We get busy. We have work to do. We have long days crowded with chores and commitments, and we get caught up in things that seem in the moment so important — a project, a decision, a purchase, a deadline. And this is your life, and it moves faster than you expected it would. Before you know it, you're not a kid anymore; your parents are gone and you're the only adult in the room.

Everyone experiences this differently, and at different times. Some of you might have lost a parent when you were teenagers, or in your 20s, or 30s. Or maybe you're in your 50s now and just getting used to the absence of your mother or father, or a beloved aunt or grandparents — the elders you thought would be around forever. Maybe they've been gone for a while and you no longer think of them each day, and even when you do, you find it hard to remember exactly what they looked like, or sounded like, or smelled like. We get busy, and life gets crowded; there's barely enough room for the living without trying to accommodate the deceased.

Maybe you know some of these feelings. Maybe not. Maybe you believe that thinking about the dead is dwelling on the dead. You find people who invoke the deceased to be a bit too sentimental or nostalgic or wistful — or not busy enough. You'd just as soon talk about current events, the cinema or the sporting news. Everyone experiences this differently, in their own time and their own way. But there's no denying that it happens to anyone with the power of memory.

It'sMother's Day, so all praise and flowers to the mothers among us — our loving and doting, hard-working, all-knowing, all-mighty, mighty mothers. I emphasize "mighty" because it's evident now, as it has been since children were born in caves, that mother is a force that doesn't die when her body does.

And you know that, of course — for better or worse.

Let's be honest: Some of you spend little time with memories of mother because they're too painful to bear — too shattering, or at least disappointing. So for you, Mother's Day is about forgetting the past and the bad, and instead focusing on the present and the good. Your hope is that things work out better for your children and grandchildren, nieces and nephews.

For others, those of us who have sweeter memories, this day is a reminder of loss and absence, of the busy nature or life and the passage of time and that chilly feeling of being fully and forever on your own.

But I just have to say this, and then I'll be done:

What I've found — as I turn a corner with a shopping cart in the supermarket or as I smell a certain dish cooking — is a mother presence that is almost always evident. I'm sure I sound like a wistful surviving son, or a guy who's indulged the supernatural. But look, I'm just doing my job: reporting on something I'm sure I've seen out there.

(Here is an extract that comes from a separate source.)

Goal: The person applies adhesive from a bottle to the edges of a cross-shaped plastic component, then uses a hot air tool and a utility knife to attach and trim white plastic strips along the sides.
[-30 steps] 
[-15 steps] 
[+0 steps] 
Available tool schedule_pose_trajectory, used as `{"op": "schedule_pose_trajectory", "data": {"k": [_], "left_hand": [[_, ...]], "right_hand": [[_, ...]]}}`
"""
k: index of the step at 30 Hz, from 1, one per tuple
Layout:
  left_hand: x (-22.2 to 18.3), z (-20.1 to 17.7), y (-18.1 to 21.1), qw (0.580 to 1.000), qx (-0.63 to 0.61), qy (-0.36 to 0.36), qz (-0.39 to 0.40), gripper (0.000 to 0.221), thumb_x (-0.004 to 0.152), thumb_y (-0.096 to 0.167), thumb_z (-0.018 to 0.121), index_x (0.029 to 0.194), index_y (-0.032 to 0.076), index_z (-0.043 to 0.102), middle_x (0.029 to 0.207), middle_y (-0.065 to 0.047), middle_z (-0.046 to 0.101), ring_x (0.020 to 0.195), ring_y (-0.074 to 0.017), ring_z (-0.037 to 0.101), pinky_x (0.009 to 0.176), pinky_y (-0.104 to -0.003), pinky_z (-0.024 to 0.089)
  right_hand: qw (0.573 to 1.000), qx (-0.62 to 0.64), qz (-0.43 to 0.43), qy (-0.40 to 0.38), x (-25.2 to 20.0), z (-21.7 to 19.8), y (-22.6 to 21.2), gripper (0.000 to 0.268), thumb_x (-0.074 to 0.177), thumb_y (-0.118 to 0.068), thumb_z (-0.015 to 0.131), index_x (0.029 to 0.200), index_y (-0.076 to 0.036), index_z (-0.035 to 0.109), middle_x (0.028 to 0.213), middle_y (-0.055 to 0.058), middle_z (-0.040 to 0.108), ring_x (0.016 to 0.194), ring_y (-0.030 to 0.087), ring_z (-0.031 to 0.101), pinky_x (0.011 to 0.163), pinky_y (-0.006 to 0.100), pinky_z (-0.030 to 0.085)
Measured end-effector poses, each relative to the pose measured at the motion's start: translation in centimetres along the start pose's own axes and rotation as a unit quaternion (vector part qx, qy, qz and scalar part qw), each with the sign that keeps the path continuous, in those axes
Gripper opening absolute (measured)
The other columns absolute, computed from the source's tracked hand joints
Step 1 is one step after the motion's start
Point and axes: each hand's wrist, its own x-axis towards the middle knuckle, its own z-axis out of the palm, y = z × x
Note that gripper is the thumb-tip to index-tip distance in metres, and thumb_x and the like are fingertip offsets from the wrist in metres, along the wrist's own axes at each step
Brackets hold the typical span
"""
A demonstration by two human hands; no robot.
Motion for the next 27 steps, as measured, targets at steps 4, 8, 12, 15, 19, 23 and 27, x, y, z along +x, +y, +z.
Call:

So you could be doing anything, really, and when you least expect it or desire it (because you're so damn busy and you don't have time for such thoughts) your mother is standing right there. You could be reaching for a certain brand of flour on a store shelf, or you could open a door and catch the fragrance of a pie, or you could hear a song on a car radio or see a pattern in a dress or jacket — anything could bring her back in an instant.

Your mother and your father might show up in the corner of your eye, flickering in the shadows, as you push through life. You think you're too busy for this, too conscious of the present to have time for the past. But there it is, a flash of her smile here, a wink of his eye — your parents still walking through this life with you, never letting you out of their sight.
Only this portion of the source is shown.